> **GOAL OF THE EXERCISE**
Return only the tail of the data below, word for word: the line with "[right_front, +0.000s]" and each line after it through the final one.

> **COLLECTED DATA**
────────
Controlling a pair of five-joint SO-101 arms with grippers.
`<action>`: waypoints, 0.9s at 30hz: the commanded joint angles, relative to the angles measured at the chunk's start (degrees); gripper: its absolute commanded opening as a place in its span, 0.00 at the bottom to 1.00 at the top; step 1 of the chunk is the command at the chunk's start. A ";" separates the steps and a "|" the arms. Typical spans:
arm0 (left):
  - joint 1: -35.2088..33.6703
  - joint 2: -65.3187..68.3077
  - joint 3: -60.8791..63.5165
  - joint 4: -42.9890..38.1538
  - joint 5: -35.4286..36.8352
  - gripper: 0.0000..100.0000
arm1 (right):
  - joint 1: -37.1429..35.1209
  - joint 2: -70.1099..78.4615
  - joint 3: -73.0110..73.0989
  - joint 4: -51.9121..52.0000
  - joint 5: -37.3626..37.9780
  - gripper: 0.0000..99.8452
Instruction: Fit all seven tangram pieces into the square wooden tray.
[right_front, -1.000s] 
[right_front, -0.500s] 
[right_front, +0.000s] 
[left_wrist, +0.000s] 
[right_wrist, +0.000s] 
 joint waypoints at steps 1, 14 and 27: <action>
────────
> **EXERCISE ANSWER**
[right_front, +0.000s] 
[left_wrist, +0.000s] 
[right_wrist, +0.000s] 
 joint waypoints at steps 1, 14 and 27: <action>

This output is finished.